S'agit-il de fusionner la ville et le canton pour " remettre à zéro " les compteurs d'une histoire qui aurait accidentellement et cruellement produit deux entités institutionnelles là où une seule aurait suffi ? Mais l'entité superfétatoire, du point de vue de l'histoire, n'est pas la Ville, ni la commune, mais le canton, bricolé à Genève à partir de la Ville (c'est-à-dire de l'ancienne République) pour insérer Genève dans la Confédération de 1815 -et cela non par amour de la Suisse ou du fédéralisme, mais par peur de la France et de la révolution. Genève a été plus longtemps République indépendante que canton suisse, et le canton n'est qu'une excroissance, une pure superstructure, la vieille volonté cantonale d'abolir la ville n'ayant peut-être jamais eu d'autre explication historique que celle de la rogne pérenne d'une vieille droite inconsolable de l'Ancien Régime…

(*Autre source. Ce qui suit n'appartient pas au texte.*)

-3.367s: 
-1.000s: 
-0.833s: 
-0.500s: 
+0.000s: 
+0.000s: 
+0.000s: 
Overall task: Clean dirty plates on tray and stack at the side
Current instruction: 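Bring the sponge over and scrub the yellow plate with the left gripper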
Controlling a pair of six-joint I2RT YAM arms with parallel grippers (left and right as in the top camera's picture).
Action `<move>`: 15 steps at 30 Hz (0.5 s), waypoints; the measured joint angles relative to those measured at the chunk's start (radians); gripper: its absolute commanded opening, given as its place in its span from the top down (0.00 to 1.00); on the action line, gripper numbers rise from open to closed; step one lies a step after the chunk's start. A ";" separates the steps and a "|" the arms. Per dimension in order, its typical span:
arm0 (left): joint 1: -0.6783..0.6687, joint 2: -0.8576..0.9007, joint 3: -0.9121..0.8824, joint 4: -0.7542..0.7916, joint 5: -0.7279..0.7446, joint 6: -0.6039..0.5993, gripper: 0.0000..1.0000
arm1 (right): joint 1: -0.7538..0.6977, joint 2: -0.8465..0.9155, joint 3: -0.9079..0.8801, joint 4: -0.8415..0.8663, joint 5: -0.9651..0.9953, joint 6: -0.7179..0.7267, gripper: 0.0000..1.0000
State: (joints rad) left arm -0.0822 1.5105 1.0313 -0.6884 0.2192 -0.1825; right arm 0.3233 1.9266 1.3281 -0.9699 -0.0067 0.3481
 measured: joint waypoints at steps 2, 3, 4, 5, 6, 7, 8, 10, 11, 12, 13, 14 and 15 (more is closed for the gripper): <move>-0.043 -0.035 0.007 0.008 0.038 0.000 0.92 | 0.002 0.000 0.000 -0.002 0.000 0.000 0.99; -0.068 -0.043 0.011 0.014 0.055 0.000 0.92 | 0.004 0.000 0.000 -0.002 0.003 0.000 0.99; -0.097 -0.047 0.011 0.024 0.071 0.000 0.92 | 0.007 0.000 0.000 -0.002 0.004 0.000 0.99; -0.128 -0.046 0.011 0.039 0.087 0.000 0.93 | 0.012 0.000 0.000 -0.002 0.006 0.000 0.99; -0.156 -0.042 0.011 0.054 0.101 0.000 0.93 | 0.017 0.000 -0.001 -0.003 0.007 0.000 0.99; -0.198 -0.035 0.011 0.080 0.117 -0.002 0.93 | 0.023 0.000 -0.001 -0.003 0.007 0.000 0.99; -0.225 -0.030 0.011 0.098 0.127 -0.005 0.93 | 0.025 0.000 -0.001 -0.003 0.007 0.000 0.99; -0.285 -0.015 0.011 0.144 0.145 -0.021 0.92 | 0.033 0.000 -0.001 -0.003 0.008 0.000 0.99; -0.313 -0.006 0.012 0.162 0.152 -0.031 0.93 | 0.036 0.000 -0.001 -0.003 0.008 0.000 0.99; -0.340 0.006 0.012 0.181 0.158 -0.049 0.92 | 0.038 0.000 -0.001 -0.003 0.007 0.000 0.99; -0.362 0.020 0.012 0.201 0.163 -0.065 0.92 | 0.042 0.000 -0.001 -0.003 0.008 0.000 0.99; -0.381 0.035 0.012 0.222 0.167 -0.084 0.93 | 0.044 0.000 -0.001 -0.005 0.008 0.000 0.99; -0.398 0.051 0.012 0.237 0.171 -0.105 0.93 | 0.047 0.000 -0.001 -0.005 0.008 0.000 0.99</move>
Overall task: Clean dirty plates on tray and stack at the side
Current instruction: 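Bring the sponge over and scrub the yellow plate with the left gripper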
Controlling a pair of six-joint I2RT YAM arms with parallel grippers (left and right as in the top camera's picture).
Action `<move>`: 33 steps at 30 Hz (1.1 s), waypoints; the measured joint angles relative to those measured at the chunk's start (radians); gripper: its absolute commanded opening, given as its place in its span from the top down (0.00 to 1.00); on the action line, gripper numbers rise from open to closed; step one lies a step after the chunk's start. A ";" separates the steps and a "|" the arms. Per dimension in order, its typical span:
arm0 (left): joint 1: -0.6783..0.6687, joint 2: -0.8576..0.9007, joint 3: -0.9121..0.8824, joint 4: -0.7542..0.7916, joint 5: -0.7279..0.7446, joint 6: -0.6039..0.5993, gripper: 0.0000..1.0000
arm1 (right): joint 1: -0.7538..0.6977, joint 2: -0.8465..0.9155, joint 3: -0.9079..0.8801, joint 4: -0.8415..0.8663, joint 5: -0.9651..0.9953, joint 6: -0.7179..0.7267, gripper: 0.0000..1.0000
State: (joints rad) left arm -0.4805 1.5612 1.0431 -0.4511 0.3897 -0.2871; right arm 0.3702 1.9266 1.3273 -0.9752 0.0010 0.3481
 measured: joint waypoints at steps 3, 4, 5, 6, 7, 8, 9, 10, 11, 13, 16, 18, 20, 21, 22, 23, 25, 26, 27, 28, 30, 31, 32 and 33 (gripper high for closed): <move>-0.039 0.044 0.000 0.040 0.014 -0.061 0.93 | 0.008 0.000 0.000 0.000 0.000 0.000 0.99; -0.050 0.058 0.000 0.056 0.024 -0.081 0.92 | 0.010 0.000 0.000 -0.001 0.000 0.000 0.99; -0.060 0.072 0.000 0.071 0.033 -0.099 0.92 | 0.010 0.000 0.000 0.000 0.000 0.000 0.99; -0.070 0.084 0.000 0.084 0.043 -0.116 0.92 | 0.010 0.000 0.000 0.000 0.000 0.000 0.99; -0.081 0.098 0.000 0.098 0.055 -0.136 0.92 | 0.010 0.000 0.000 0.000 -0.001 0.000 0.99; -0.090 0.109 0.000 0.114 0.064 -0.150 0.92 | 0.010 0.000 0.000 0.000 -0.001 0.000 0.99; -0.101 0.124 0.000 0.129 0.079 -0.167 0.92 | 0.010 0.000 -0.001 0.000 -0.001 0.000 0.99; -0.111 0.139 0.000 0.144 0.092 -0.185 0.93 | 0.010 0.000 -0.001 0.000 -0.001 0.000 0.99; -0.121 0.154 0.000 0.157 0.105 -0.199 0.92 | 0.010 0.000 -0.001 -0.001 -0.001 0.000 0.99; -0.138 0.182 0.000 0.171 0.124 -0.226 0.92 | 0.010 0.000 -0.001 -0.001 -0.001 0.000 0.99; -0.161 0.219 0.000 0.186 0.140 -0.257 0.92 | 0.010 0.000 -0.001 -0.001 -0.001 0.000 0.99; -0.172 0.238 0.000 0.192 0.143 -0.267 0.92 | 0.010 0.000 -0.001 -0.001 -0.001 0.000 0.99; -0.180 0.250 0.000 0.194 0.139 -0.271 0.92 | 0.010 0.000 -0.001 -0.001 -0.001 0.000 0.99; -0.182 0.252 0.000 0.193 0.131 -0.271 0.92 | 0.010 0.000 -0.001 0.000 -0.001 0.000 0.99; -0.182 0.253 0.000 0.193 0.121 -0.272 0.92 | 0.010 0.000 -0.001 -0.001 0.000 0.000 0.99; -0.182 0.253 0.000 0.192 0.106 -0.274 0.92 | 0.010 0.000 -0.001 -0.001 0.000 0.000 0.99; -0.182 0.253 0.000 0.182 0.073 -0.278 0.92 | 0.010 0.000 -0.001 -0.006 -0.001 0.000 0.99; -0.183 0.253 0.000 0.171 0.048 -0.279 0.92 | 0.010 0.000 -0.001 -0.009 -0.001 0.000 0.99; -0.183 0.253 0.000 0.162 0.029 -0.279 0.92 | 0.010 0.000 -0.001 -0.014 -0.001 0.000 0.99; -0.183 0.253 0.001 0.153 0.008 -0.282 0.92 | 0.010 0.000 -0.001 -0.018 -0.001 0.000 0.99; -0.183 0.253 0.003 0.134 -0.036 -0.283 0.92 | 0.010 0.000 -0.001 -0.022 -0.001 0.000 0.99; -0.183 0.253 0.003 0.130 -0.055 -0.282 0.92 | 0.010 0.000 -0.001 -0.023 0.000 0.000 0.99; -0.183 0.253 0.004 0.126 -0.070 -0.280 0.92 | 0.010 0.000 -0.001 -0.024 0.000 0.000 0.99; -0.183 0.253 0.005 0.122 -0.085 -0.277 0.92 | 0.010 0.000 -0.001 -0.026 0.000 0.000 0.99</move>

Ne nous propose-t-on pas dès lors une fusion pour la seule raison technocratique de permettre des " économies " de fonctionnement des services publics ? Mais même sur ce terrain-là, la fusion est une foutaise : les services publics diffèrent en ceci, au moins, des entreprises privées qu'ils répondent à des besoins préexistants, ou à des droits fondamentaux, et non à des possibilités économiques d'occupation de marchés, de segments de marchés ou de créneaux de segments de marchés ; or il n'y aura pas moins de besoins de services publics lorsque ceux-ci, quand ils existent aux deux niveaux de la commune et du canton, ou de deux cantons différents, auront été " fusionnés ", et il n'y aura pas (espérons-le) moins de droits fondamentaux, ou des droits moins fondamentaux, auxquels les services publics doivent donner un contenu concret, lorsque des " fusions " auront été concoctées. Il n'y aura pas moins d'élèves dans des écoles valdo-genevoises que dans les écoles vaudoises et genevoises, de malades dans des hôpitaux valdo-genevois que dans les hôpitaux vaudois et genevois… Il ne pourra donc pas y avoir moins d'enseignants, d'infirmiers, mais aussi de gardiens de prisons, de policiers ou de juges dans deux cantons fusionnés que dans deux cantons différents, ou d'assistants sociaux, de balayeurs de rue, de pompiers et de personnel des institutions culturelles dans une ville et un canton fusionnés que dans une ville et un canton coexistants, sauf à opérer des licenciements massifs, à péjorer les conditions d'enseignement, de détention, de soins et de prise en charge sociale, en même temps que les conditions de travail et de salaire de celles et ceux qui les assurent.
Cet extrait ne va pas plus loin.